Try it:
Gather all lines from the material that contain "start".

Given information:

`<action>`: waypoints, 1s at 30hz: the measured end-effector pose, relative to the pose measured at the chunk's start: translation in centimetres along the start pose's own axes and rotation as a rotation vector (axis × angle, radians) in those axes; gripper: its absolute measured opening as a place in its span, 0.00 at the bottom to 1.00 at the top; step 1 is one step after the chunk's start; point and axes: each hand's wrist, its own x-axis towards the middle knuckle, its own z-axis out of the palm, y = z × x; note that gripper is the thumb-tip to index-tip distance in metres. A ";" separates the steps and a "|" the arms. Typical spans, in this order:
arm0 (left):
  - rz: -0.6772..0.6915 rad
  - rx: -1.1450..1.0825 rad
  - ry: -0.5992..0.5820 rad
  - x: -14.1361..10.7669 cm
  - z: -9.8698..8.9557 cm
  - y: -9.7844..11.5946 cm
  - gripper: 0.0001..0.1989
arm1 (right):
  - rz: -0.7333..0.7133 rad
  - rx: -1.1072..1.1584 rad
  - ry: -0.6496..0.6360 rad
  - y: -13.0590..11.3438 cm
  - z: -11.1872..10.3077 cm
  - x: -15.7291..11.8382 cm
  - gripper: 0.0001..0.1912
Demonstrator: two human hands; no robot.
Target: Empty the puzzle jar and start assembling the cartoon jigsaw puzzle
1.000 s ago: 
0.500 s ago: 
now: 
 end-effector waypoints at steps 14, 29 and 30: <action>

Final answer:
`<action>`: waypoints, 1s at 30hz: the measured end-effector pose, relative to the pose measured at the chunk's start: translation in centimetres along the start pose's own axes and rotation as a rotation vector (axis × angle, radians) in those axes; gripper: its absolute measured opening as a place in its span, 0.00 at the bottom to 1.00 at the top; step 1 is one step after the chunk's start; point and axes: each hand's wrist, its own x-axis towards the middle knuckle, its own z-axis out of the palm, y = z × x; note that gripper is the thumb-tip to index-tip distance in metres. A ";" separates the steps and a "|" the arms. Typical spans, in this order:
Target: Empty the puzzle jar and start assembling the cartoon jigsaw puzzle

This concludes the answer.